October 19, 2010
Data Scraping for HCI and eHealth – Some Thoughts
Sophia from I’m a Scientist, Get Me Out of Here asked me to elaborate on a tweet where I mentioned that data scraping could be useful for studying Human-Computer Interaction. Two applications spring to mind, but both will require more sophisticated analysis than counting.
1. Searching for Usability Problems
People who find software hard to use will complain about it on the Internet. But it can be difficult to find all or even most of such mentions. What’s needed here is a combination of named entity recognition and sentiment analysis. Named entity recognition is a set of techniques that look for all mentions of a certain entity, such as a software package, in a text. Sentiment analysis is a set of tools for gauging attitudes from text. There are simple methods such as keyword searches, and more sophisticated methods that involve complex computational linguistic analyses.

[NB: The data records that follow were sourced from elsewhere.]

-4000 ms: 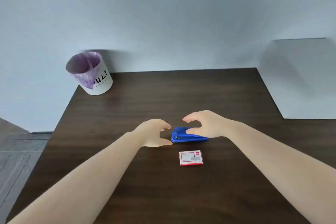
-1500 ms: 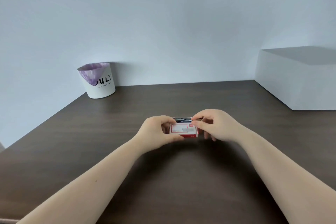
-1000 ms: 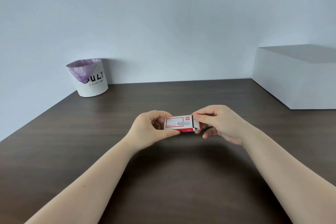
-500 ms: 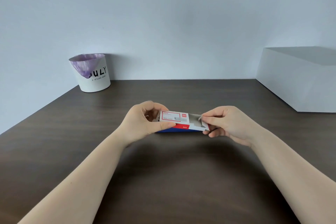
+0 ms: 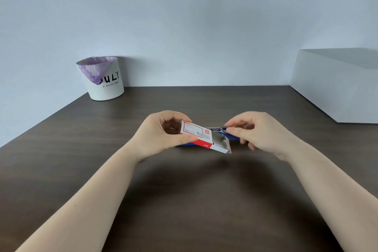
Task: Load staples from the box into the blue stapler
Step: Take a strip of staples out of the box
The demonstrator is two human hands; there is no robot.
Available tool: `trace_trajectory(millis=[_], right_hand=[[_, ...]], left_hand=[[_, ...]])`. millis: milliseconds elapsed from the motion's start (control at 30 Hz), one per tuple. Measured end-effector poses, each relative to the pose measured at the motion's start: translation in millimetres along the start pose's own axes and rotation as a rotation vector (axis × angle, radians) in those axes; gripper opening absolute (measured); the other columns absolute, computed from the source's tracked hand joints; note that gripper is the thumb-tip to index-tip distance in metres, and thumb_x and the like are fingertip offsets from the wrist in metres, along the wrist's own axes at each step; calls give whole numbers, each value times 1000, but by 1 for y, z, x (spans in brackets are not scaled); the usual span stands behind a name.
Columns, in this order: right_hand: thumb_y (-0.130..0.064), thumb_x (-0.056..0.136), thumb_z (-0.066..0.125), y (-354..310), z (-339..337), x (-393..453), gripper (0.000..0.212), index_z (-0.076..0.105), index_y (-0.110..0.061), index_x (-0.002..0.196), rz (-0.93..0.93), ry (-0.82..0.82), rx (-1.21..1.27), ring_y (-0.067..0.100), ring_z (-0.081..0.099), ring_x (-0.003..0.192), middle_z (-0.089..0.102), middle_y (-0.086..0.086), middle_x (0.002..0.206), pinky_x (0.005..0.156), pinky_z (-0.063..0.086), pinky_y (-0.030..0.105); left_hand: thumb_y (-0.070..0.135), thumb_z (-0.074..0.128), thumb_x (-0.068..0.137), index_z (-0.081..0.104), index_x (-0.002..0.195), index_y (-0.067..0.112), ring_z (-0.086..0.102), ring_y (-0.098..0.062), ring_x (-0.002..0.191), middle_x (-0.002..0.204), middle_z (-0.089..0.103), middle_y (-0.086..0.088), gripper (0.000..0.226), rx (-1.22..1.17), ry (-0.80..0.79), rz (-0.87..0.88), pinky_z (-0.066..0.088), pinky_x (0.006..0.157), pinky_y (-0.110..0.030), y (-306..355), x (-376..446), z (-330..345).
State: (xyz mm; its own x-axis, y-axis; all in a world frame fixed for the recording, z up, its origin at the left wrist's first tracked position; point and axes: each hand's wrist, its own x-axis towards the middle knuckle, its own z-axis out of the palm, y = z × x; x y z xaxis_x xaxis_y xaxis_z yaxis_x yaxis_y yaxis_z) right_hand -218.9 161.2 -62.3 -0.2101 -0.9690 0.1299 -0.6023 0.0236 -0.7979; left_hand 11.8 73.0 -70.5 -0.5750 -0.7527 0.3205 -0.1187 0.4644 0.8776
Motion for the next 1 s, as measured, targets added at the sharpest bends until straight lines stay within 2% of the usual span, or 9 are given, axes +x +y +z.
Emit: trace_trajectory(millis=[67, 167, 333, 500, 633, 800, 1000], right_hand=[[-24, 79, 72, -4, -3, -2, 7, 72, -27, 85, -129, 59, -130, 7, 53, 65, 63, -8, 79, 60, 41, 19], [-25, 76, 74, -6, 3, -6, 10, 73, -28, 86, -215, -76, -218, 9, 52, 68, 57, -9, 78, 67, 44, 22], [-28, 78, 73, -4, 7, -4, 16, 72, -29, 93, -206, -203, -339, -7, 47, 64, 52, -14, 73, 60, 37, 6], [-31, 81, 70, -7, 8, -5, 17, 72, -26, 96, -162, -235, -316, 3, 50, 64, 57, -12, 75, 58, 37, 11], [-25, 87, 62, -6, 10, -5, 14, 74, -23, 93, -127, -217, -263, 2, 58, 81, 65, -15, 88, 66, 41, 10], [-18, 77, 72, -5, 14, -5, 14, 74, -20, 91, -116, -235, -274, 3, 52, 62, 59, -13, 70, 56, 40, 4], [-23, 76, 70, -5, 16, -4, 12, 73, -21, 88, -194, -233, -422, 3, 51, 59, 55, -13, 65, 54, 39, 7]], left_hand=[[28, 82, 52, 69, 89, 17, 71, -15, 83, 86, 77, 6, 41, 8, -14, -5, 58, 83, -32, -2, 0, 1], [28, 82, 53, 69, 90, 15, 70, -15, 84, 87, 76, 4, 42, 18, -34, -10, 57, 82, -33, -5, 0, 4], [28, 82, 53, 70, 89, 19, 71, -19, 88, 91, 77, -1, 39, 8, -19, -30, 56, 84, -35, -8, 1, 4], [30, 82, 52, 70, 88, 21, 71, -18, 89, 90, 77, 2, 39, -2, -17, -32, 56, 86, -35, -9, 1, 4], [31, 81, 54, 70, 91, 18, 71, -18, 90, 91, 77, 2, 41, 23, -40, -17, 55, 87, -35, -9, 2, 5], [29, 81, 54, 70, 92, 17, 71, -12, 86, 88, 77, 6, 41, 24, -60, -11, 56, 83, -27, -9, 1, 6], [26, 81, 53, 71, 90, 16, 71, -12, 85, 86, 77, 6, 39, 4, -64, -16, 56, 80, -23, -10, 1, 5]])
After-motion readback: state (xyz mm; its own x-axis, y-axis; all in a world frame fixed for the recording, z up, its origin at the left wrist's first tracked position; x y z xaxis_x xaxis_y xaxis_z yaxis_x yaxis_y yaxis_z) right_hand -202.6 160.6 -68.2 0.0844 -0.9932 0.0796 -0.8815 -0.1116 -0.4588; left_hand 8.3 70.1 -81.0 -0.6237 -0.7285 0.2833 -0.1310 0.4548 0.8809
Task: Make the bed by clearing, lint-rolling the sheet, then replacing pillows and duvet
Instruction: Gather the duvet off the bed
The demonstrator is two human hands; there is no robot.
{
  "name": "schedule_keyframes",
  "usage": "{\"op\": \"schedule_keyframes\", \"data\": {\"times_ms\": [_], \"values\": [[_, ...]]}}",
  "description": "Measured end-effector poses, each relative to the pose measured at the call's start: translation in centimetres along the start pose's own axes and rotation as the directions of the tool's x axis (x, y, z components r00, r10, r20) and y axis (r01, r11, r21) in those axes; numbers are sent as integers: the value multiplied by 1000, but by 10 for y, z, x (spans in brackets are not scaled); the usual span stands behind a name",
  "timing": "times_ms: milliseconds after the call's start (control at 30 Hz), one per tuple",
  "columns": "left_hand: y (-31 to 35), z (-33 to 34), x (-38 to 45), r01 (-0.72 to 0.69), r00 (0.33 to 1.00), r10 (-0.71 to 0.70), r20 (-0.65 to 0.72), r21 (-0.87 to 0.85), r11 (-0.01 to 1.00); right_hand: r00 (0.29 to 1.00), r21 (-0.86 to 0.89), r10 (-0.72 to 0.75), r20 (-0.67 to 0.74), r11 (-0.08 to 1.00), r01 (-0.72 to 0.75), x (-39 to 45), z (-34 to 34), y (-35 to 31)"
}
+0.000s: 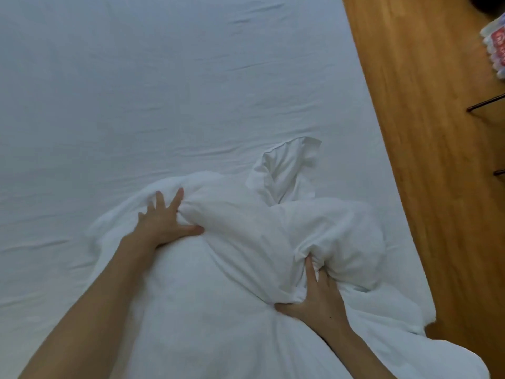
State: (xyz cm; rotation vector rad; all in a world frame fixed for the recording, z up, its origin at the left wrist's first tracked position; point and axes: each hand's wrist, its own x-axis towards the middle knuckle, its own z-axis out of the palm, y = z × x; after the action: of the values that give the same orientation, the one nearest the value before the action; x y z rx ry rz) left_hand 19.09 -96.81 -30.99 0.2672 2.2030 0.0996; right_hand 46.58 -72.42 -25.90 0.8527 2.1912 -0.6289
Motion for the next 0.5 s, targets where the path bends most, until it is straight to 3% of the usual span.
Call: {"op": "schedule_keyframes", "data": {"times_ms": [133, 300, 433, 500], "values": [[5, 18, 24, -73, 985, 72, 159, 5, 997, 1000, -8, 0, -20, 1000, 0, 8, 8, 6], [1, 40, 9, -183, 965, 201, 169, -117, 976, 1000, 30, -30, 5, 999, 30, 3, 5, 2], [-7, 49, -9, -144, 970, 173, 173, -168, 975, 993, 237, -116, 35, 966, 104, -20, -23, 19], [-7, 46, -17, -117, 976, 145, 160, -172, 978, 992, 420, -117, 35, 903, 91, -37, -43, 40]]}}
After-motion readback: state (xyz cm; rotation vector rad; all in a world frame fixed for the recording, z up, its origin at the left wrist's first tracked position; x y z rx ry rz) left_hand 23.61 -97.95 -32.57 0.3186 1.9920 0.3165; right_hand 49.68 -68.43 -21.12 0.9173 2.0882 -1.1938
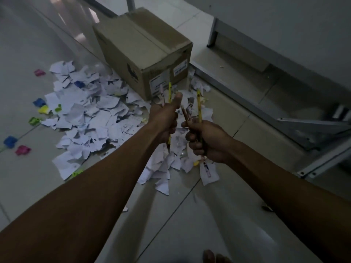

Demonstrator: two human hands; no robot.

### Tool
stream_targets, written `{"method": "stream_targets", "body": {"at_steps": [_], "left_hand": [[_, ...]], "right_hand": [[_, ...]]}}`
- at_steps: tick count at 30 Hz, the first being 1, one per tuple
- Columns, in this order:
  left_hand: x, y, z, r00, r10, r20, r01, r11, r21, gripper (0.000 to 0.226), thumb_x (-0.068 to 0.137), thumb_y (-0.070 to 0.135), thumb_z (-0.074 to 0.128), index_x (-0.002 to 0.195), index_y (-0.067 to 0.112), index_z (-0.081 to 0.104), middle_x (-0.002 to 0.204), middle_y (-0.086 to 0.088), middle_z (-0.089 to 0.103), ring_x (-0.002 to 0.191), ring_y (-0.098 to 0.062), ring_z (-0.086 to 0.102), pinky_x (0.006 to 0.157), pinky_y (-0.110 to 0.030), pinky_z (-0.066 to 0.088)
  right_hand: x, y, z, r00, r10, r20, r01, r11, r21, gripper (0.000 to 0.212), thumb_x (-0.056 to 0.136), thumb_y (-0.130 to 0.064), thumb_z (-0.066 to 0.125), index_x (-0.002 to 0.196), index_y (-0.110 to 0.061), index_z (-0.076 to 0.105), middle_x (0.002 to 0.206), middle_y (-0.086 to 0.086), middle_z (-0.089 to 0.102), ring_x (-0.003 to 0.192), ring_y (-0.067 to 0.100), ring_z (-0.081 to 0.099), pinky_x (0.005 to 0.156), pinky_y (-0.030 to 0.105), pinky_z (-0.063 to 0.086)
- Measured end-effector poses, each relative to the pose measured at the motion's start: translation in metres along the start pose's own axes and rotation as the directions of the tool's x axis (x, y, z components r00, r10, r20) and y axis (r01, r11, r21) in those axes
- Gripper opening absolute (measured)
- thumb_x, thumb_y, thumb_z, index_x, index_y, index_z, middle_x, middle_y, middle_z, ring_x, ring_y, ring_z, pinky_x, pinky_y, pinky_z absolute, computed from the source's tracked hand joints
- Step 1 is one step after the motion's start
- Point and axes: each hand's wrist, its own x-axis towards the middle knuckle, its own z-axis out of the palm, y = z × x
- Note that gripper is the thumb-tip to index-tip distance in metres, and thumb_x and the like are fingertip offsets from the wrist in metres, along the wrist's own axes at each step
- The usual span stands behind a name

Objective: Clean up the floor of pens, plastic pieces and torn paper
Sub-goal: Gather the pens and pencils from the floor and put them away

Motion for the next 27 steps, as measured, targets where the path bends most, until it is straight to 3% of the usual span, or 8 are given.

To give you an idea of the complexity of the task, let’s assume we want to find public complaints about usability problems with MS Word. Googling (“Microsoft Word” sucks) yields 438000 pages, (“Microsoft Word sucks”) yield 1790. When we expand into synonyms, we find that (“M$ Word sucks”) gives 637 pages, and Microsoft / MS Word is useless (complete phrase) gives another 14. (Of course, Word users mainly refer to their instrument of torture as Word, which leads to a whole other layer of complexity to be disambiguated.)
The reason you want to use phrases as much as possible is that not every co-occurrence of Microsoft Word and “sucks” in the same document is a diatribe on the failures of MS Word. For example, when googling (Microsoft Word Latex sucks), one of the entries on the first page is this question on Slashdot , where a hapless physics major asks whether it’s worth learning LaTeX. (If you are reading this – YES IT IS. If you’re serious about word processing, use proper software. And there is a special place in hell for journal editors who insist on MS Word submissions. Diatribe over.) And it actually contains the phrase “LaTeX sucks”.
But even if you were to find every instance on the internet where somebody complains about the general suckitude, uselessness, or space, time, and sanity wasting abilities of Microsoft Word, that would not mean that you automatically have identified the usability problems themselves – you only know which documents might contain them. For example, this page is full of phrases such as “Word sucks”, but it does not discuss its usability problems in detail. (There is a fully intended subliminal message though.)
2. Identifying Internet Users with Disabilities and Long Term Care Conditions
A lot is being written about eHealth and Telemedicine, and a prime user group are people who have long term conditions that make it difficult for them to leave the house. There are many ways of finding out how widespread internet use is among those groups, but a particularly powerful way is simple observation. How many bloggers, forum users, facebookers and Twitter users identify themselves as having a long-term care condition? How many more don’t talk about their conditions on their About page, but casually mention depression, arthritis, chronic pain, amongst other things? What do they have to say about services? Probably a key outcome would be, as it is so often with eHealth and telecare, that people would like to see their meatspace services working well before any fancy monitoring, gadgetry, and telewizardry is added.
These are just some thoughts, somewhat disorganised, and possibly more challenging than hoped for, very probably working from a different definition of data scraping – hope they help and can stimulate discussion.